TensorFlow 1 version View source on GitHub

A class wrapping information needed by an input function.

tf.distribute.InputContext(
    num_input_pipelines=1, input_pipeline_id=0, num_replicas_in_sync=1
)

This is a context class that is passed to the user's input function and contains information about the compute replicas and input pipelines.
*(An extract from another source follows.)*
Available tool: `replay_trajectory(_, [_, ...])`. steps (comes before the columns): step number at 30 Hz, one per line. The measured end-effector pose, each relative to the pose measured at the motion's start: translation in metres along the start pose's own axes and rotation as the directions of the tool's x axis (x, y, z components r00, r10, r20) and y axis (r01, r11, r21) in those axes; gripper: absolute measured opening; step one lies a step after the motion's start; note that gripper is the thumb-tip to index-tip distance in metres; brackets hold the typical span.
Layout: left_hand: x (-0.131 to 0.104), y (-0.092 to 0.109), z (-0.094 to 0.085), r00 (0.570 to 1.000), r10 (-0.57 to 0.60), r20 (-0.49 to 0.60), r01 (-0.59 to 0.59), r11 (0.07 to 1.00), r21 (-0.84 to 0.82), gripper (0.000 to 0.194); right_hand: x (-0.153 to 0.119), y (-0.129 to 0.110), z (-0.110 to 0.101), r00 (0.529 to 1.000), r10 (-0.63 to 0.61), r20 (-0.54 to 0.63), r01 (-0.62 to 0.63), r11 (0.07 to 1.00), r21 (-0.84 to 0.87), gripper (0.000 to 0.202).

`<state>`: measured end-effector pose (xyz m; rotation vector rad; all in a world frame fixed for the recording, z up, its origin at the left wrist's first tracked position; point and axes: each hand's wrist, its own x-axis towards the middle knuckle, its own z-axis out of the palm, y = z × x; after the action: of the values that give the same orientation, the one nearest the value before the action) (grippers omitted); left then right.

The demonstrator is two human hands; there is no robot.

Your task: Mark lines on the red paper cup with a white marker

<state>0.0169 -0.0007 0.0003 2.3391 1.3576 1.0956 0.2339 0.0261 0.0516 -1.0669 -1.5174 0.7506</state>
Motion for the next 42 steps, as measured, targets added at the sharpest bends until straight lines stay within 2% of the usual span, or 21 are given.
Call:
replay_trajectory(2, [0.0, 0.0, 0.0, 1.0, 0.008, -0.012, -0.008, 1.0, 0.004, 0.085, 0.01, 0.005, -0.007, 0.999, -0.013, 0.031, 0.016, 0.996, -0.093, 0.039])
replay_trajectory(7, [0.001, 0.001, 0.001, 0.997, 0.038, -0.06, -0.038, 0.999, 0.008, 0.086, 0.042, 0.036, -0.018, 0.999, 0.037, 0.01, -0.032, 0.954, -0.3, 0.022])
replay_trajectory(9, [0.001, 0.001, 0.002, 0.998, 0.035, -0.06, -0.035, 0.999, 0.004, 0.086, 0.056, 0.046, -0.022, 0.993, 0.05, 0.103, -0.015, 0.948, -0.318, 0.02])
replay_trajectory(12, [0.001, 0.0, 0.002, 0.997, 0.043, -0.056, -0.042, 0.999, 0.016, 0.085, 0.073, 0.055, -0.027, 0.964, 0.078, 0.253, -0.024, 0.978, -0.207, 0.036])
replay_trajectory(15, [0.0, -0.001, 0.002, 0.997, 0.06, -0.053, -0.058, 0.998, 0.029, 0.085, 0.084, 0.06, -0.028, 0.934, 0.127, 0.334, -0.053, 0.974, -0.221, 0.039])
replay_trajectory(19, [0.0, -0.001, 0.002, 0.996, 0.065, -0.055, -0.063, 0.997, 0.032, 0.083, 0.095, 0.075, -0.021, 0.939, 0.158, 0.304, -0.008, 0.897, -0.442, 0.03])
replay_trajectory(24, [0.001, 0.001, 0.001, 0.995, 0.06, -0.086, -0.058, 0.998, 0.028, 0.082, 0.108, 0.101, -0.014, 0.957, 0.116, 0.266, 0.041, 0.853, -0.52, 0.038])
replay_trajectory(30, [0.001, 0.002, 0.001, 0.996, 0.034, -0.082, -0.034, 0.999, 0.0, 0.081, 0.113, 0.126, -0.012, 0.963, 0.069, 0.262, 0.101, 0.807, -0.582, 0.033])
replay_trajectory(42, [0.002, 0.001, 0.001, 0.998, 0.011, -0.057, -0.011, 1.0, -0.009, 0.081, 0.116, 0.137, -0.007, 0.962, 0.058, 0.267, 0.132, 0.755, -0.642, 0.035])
The number of compute replicas (in sync training) helps compute the local batch size from the desired global batch size for each replica. The input pipeline information can be used to return a different subset of the input in each replica (for e.g. shard the input pipeline, use a different input source etc).

Args:

  • num_input_pipelines: the number of input pipelines in a cluster.
  • input_pipeline_id: the current input pipeline id, should be an int in [0,num_input_pipelines).
  • num_replicas_in_sync: the number of replicas that are in sync.

Attributes:

  • input_pipeline_id: Returns the input pipeline ID.
  • num_input_pipelines: Returns the number of input pipelines.
  • num_replicas_in_sync: Returns the number of compute replicas in sync.

Methods

get_per_replica_batch_size

View source

get_per_replica_batch_size(
    global_batch_size
)

Returns the per-replica batch size.

Args:

  • global_batch_size: the global batch size which should be divisible by num_replicas_in_sync.

Returns:

the per-replica batch size.

Raises:

  • ValueError: if global_batch_size not divisible by num_replicas_in_sync.